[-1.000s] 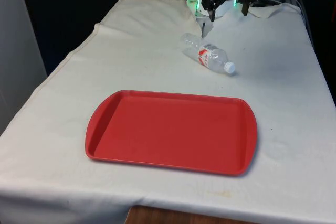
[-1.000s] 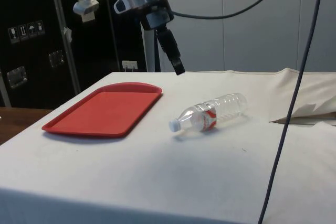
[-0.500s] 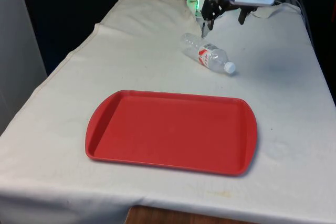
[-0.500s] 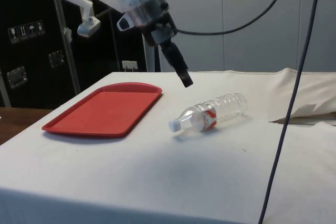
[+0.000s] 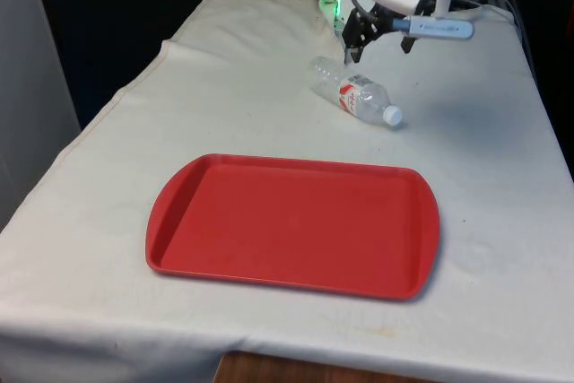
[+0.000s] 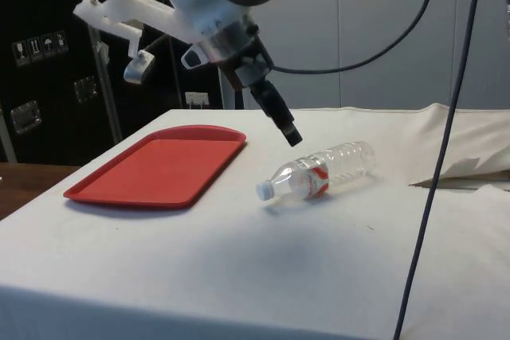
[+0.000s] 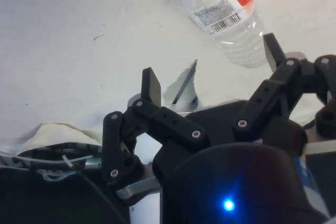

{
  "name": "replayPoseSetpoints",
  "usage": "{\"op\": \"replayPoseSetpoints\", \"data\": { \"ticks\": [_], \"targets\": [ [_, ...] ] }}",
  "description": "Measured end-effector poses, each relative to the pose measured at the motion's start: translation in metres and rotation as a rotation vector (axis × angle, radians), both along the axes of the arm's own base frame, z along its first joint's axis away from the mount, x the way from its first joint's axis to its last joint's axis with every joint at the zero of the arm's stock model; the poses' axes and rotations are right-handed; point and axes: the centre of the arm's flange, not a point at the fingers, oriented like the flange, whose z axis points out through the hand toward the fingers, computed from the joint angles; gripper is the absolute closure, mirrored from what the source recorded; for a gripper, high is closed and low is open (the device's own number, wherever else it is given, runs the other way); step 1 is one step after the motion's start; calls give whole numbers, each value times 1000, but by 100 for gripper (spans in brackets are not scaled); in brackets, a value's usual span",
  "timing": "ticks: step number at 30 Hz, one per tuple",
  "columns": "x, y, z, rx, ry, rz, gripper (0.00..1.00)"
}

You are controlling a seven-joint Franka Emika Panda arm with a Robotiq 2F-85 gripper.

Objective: Place the bottle upright on the tray.

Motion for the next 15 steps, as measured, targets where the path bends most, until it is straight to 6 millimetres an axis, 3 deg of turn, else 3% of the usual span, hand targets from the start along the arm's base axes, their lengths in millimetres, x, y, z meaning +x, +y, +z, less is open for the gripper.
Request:
{"op": "replayPoseSetpoints", "data": {
  "ticks": [15],
  "targets": [
    [0, 1, -20, -63, 66, 44, 0]
  ]
}}
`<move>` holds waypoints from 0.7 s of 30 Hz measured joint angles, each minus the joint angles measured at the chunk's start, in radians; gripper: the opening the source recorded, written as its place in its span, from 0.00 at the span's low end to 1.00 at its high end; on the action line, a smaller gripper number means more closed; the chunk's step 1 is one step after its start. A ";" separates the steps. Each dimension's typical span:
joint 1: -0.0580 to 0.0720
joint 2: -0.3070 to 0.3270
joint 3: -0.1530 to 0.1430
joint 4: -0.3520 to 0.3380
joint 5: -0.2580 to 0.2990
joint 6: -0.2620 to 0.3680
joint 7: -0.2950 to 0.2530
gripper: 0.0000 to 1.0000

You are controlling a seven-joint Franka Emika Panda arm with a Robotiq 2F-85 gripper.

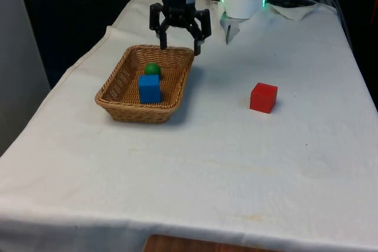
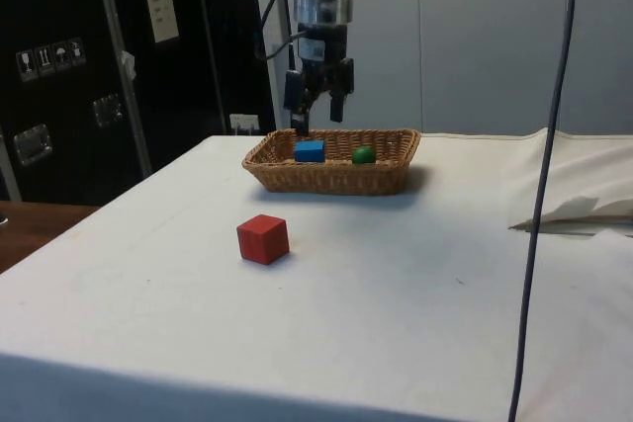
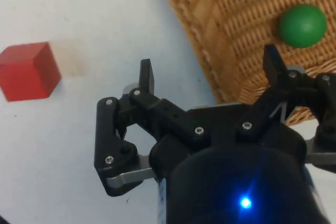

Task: Place all non-red objects into the basket.

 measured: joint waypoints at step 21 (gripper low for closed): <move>0.010 -0.071 0.087 -0.011 -0.024 -0.028 0.013 1.00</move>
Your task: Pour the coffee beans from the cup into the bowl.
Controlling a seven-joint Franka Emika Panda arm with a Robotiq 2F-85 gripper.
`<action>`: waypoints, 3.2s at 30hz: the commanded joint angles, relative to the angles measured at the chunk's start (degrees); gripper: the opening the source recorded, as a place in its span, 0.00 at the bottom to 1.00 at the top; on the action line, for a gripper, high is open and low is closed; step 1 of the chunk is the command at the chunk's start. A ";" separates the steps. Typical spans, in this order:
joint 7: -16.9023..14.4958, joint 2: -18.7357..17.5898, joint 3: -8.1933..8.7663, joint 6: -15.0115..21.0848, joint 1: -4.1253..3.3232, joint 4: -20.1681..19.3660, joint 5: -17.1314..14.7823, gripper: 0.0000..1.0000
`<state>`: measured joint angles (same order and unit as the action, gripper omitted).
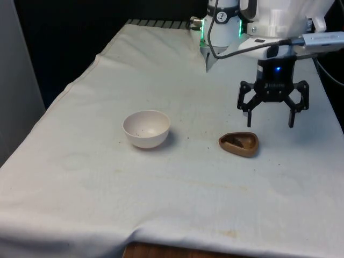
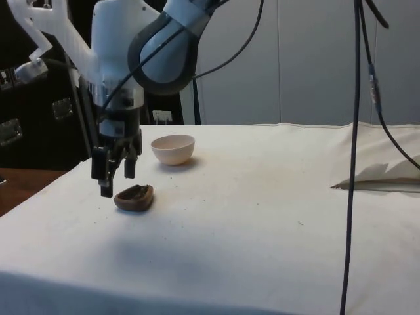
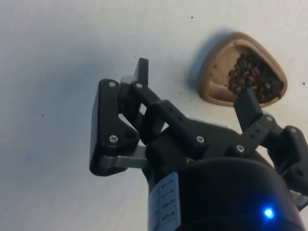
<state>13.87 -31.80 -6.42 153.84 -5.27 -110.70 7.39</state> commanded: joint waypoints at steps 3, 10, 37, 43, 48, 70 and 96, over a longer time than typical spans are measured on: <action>2.64 -1.03 0.92 -2.18 -0.97 1.66 2.35 1.00; 5.84 -1.95 0.52 -3.44 -1.15 2.58 5.39 1.00; 10.83 -4.18 -0.40 -2.29 -0.80 3.15 10.08 1.00; 10.83 -5.56 0.11 -1.20 -0.57 3.95 10.14 1.00; 10.66 -6.13 0.23 -1.15 -0.29 4.35 10.08 1.00; 10.43 -6.59 0.29 -1.43 0.63 4.35 10.14 1.00; 10.71 -7.33 0.34 -1.83 0.63 5.27 10.20 0.02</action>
<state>24.41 -38.79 -6.19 151.66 -4.58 -105.48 17.48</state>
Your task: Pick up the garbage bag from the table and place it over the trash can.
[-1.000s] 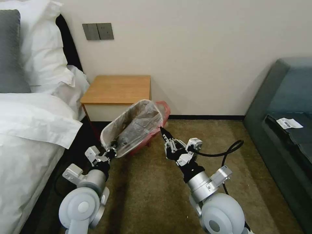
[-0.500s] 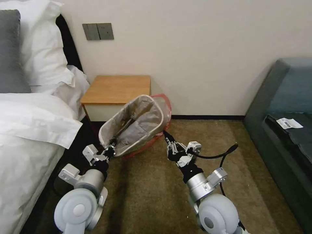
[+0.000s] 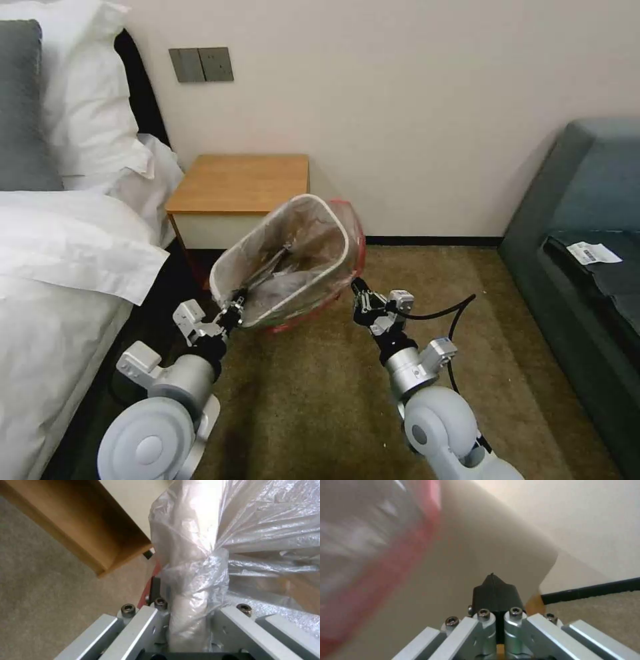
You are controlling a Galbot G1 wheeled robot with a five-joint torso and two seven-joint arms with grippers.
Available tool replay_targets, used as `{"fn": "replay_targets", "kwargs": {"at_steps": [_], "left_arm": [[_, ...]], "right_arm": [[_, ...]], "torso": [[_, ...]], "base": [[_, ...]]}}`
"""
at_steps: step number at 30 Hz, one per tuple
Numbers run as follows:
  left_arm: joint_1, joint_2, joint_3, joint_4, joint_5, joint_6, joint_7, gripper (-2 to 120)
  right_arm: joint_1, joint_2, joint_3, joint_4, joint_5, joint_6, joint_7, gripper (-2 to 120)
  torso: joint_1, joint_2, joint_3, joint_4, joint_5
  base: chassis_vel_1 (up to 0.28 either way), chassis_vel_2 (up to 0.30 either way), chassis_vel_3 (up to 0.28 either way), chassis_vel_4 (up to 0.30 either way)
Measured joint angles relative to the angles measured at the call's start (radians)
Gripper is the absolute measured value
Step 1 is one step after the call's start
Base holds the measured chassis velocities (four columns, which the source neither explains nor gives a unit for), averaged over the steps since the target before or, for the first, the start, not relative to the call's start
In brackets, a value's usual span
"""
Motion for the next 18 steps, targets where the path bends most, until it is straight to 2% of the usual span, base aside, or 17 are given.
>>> {"fn": "replay_targets", "kwargs": {"at_steps": [6,10,13,14,16,18], "left_arm": [[0.001,0.003,0.001,-0.008,-0.002,0.018,-0.010,3],[-0.009,0.010,-0.012,0.005,0.029,0.029,-0.010,3],[-0.018,0.035,-0.016,0.031,0.106,0.066,-0.006,3],[-0.018,0.035,-0.016,0.031,0.106,0.066,-0.006,3],[-0.021,0.056,-0.014,0.044,0.168,0.106,0.008,3],[-0.021,0.068,-0.010,0.049,0.199,0.124,0.018,3]], "right_arm": [[0.012,0.008,0.002,-0.035,-0.019,0.007,0.013,0],[-0.009,0.018,0.013,-0.042,-0.090,0.020,0.037,0],[-0.044,0.020,0.046,-0.031,-0.249,0.036,0.056,0],[-0.044,0.020,0.046,-0.031,-0.249,0.036,0.056,0],[-0.060,0.017,0.072,-0.016,-0.344,0.055,0.059,10],[-0.064,0.016,0.087,-0.007,-0.383,0.066,0.059,14]], "torso": [[0.000,0.000,0.000,0.0000,0.0000],[0.000,0.000,0.000,0.0001,0.0000],[0.000,0.000,0.000,-0.0001,0.0000],[0.000,0.000,0.000,-0.0001,0.0000],[0.000,0.000,0.000,-0.0001,-0.0001],[0.000,0.000,0.000,0.0000,0.0000]], "base": [[0.000,0.000,0.000,0.000],[0.000,0.000,0.000,0.000],[0.000,0.000,0.000,0.000],[0.000,0.000,0.000,0.000],[0.000,0.000,0.000,0.000],[0.000,0.000,0.000,0.000]]}}
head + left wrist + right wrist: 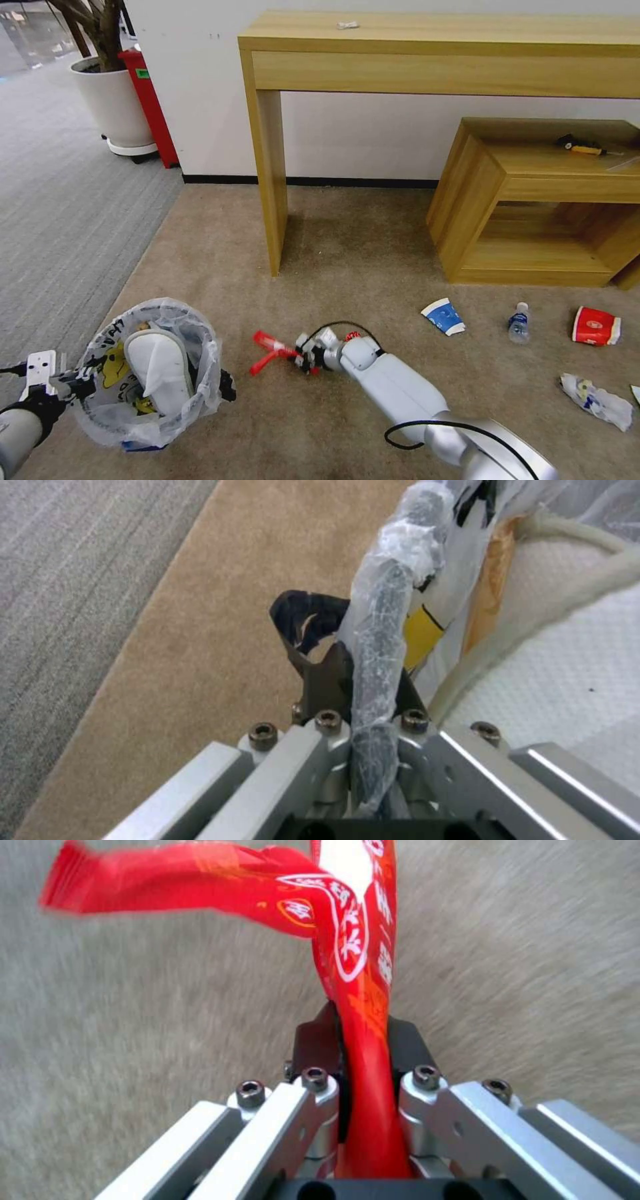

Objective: Pick up the trash bin and place the garbage on the floor into it.

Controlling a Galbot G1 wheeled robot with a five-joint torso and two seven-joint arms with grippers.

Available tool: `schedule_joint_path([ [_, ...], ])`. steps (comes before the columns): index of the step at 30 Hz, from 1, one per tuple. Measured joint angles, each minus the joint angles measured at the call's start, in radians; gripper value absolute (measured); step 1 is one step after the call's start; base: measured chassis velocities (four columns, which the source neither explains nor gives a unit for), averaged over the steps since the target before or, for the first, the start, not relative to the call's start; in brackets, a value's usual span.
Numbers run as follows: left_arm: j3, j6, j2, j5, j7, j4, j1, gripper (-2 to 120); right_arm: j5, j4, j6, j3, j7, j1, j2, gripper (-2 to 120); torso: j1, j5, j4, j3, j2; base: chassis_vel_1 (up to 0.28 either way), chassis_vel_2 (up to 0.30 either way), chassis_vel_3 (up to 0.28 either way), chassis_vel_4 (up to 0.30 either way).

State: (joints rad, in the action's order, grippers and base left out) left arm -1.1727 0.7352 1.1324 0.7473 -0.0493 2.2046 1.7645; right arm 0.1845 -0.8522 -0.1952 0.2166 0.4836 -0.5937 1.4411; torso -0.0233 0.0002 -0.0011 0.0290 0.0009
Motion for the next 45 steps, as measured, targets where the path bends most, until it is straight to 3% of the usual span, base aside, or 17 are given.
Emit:
schedule_joint_path([
  [10,0.060,0.000,-0.050,0.005,0.002,-0.054,-0.056,0,0.120,-0.433,-0.021,-0.144,-0.074,-0.073,-0.075,6,0.000,0.0000,0.0004,0.000,0.000,0.000,0.000,0.000,0.000],
  [15,0.113,0.000,-0.095,0.020,0.011,-0.087,-0.095,0,0.200,-0.557,-0.049,-0.178,-0.104,-0.061,-0.081,6,0.000,0.0000,0.0006,-0.001,0.000,0.000,0.000,0.000,0.000],
  [19,0.207,0.000,-0.154,0.035,0.026,-0.141,-0.175,0,0.309,-0.666,-0.091,-0.185,-0.154,-0.041,-0.092,6,0.000,-0.0001,0.0003,-0.001,0.000,0.000,0.000,0.000,0.000],
  [22,0.332,0.000,-0.203,0.065,0.066,-0.194,-0.288,0,0.434,-0.775,-0.124,-0.151,-0.207,-0.019,-0.106,6,0.000,-0.0002,0.0000,-0.001,0.000,0.000,0.000,0.000,0.000],
  [24,0.357,0.000,-0.211,0.076,0.079,-0.202,-0.309,0,0.458,-0.792,-0.128,-0.140,-0.214,-0.016,-0.108,6,0.000,-0.0001,0.0000,0.000,0.000,0.000,0.000,0.000,0.000],
  [26,0.468,0.000,-0.235,0.117,0.130,-0.225,-0.396,0,0.531,-0.849,-0.147,-0.087,-0.239,-0.002,-0.111,6,0.000,-0.0001,0.0005,-0.001,0.000,0.000,0.000,0.000,0.000],
  [28,0.493,0.000,-0.240,0.122,0.140,-0.229,-0.416,0,0.540,-0.858,-0.150,-0.073,-0.242,0.000,-0.111,6,0.000,-0.0002,0.0005,-0.001,0.000,0.000,0.000,0.000,0.000],
  [30,0.585,0.000,-0.262,0.150,0.191,-0.241,-0.489,0,0.545,-0.868,-0.154,-0.031,-0.244,0.001,-0.112,6,0.000,-0.0003,0.0003,0.000,0.000,0.000,0.000,0.000,0.000],
  [34,0.668,0.000,-0.303,0.204,0.242,-0.242,-0.561,0,0.507,-0.864,-0.144,0.021,-0.226,-0.016,-0.127,6,0.000,-0.0001,0.0002,0.000,0.000,0.000,0.000,0.000,0.000],
  [45,0.704,0.000,-0.382,0.282,0.284,-0.242,-0.595,0,0.410,-0.819,-0.105,0.069,-0.185,-0.071,-0.136,6,0.000,0.0000,0.0005,-0.001,0.000,0.000,0.000,0.000,0.000],
])
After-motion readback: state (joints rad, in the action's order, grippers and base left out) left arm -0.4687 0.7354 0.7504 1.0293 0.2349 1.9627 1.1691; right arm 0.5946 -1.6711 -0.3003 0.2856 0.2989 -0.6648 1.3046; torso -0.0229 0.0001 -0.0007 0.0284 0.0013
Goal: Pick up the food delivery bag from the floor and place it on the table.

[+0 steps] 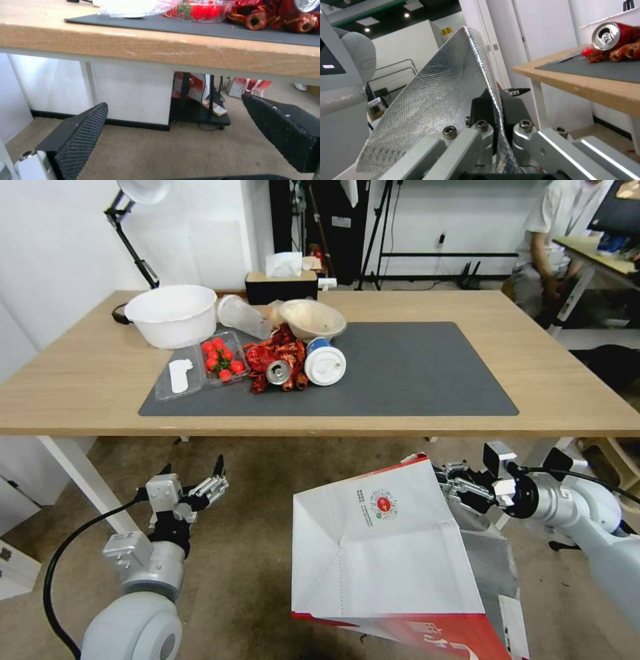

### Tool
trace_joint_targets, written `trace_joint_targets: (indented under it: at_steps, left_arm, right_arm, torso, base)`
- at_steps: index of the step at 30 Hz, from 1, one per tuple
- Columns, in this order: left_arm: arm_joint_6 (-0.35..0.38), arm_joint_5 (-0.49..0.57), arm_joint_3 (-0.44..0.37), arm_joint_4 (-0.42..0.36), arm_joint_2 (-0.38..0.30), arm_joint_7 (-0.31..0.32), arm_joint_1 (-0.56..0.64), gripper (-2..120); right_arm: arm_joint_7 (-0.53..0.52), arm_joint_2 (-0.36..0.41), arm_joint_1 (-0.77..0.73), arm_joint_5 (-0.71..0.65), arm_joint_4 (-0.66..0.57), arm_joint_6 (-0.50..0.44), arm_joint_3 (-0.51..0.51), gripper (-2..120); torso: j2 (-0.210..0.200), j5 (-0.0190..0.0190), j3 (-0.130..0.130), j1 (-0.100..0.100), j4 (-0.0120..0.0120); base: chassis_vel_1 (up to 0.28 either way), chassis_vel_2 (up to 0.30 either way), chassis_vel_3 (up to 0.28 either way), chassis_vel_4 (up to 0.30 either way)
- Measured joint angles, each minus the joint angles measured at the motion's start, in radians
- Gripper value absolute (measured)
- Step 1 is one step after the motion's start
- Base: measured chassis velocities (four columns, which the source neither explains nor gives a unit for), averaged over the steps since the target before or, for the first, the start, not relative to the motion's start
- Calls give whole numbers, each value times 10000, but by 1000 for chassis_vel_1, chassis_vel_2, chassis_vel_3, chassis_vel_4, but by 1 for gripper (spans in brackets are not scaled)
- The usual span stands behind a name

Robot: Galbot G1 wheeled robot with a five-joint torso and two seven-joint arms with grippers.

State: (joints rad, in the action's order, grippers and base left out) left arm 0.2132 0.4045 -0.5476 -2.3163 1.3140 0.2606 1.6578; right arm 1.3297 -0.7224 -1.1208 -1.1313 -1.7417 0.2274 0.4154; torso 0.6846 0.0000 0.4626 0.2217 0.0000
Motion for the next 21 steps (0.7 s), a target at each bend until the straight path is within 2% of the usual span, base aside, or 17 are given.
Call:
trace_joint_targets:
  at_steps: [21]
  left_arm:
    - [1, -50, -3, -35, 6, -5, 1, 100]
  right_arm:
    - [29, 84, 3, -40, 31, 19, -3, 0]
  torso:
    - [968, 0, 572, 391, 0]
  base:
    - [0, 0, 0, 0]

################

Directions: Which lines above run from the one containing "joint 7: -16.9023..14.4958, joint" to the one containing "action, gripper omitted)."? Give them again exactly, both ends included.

Task solution:
joint 7: -16.9023..14.4958, joint 2: -18.7357..17.5898, joint 3: -8.1933..8.7663, joint 6: -15.0115..21.0848, joint 1: -4.1253..3.3232, joint 4: -20.1681..19.3660, joint 5: -17.1314..14.7823, gripper: 0.0000..1.0000
`<state>`: measured joint angles (same order and unit as the action, gripper omitted).

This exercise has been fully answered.